Malignancies arising in the large bowel cause the second largest number of deaths from cancer in the Western World. Despite progresses made during the last decades, colorectal cancer remains one of the most frequent and deadly neoplasias in the western countries.


A genomic study of human colorectal cancer has been carried out on a total of 31 tumoral samples, corresponding to different stages of the disease, and 33 non-tumoral samples. The study was carried out by hybridisation of the tumour samples against a reference pool of non-tumoral samples using Agilent Human 1A 60-mer oligo microarrays. The results obtained were validated by qRT-PCR. In the subsequent bioinformatics analysis, gene networks by means of Bayesian classifiers, variable selection and bootstrap resampling were built. The consensus among all the induced models produced a hierarchy of dependences and, thus, of variables.

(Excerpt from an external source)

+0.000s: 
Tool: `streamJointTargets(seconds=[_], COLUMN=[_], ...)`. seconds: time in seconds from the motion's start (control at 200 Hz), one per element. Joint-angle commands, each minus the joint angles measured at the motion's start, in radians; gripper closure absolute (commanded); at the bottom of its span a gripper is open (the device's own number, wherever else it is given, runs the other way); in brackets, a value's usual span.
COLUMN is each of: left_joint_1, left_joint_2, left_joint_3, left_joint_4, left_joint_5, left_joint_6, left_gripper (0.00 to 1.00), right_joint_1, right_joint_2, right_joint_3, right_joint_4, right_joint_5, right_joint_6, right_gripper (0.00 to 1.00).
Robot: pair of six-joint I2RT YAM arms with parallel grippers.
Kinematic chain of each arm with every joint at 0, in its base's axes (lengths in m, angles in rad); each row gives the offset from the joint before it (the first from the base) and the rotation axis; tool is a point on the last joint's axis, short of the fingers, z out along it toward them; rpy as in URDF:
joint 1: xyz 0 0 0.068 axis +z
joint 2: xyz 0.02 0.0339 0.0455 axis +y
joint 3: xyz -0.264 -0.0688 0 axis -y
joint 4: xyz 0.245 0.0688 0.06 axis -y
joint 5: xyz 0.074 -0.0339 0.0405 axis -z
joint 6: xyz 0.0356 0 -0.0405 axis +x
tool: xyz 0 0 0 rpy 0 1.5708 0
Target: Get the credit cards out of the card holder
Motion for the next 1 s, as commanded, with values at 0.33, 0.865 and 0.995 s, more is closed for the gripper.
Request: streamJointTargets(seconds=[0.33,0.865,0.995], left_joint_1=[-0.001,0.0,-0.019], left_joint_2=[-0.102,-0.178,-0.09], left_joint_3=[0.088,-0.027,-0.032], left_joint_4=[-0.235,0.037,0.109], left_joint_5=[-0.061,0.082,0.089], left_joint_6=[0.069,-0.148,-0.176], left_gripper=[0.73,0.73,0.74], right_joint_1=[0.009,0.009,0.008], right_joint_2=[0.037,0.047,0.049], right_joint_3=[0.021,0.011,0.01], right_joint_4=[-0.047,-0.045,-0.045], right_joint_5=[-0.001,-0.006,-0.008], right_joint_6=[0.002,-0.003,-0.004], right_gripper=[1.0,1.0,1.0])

After an exhaustive process of pre-processing to ensure data quality--lost values imputation, probes quality, data smoothing and intraclass variability filtering--the final dataset comprised a total of 8, 104 probes. Next, a supervised classification approach and data analysis was carried out to obtain the most relevant genes. Two of them are directly involved in cancer progression and in particular in colorectal cancer. Finally, a supervised classifier was induced to classify new unseen samples.


We have developed a tentative model for the diagnosis of colorectal cancer based on a biomarker panel. Our results indicate that the gene profile described herein can discriminate between non-cancerous and cancerous samples with 94.45% accuracy using different supervised classifiers (AUC values in the range of 0.997 and 0.955).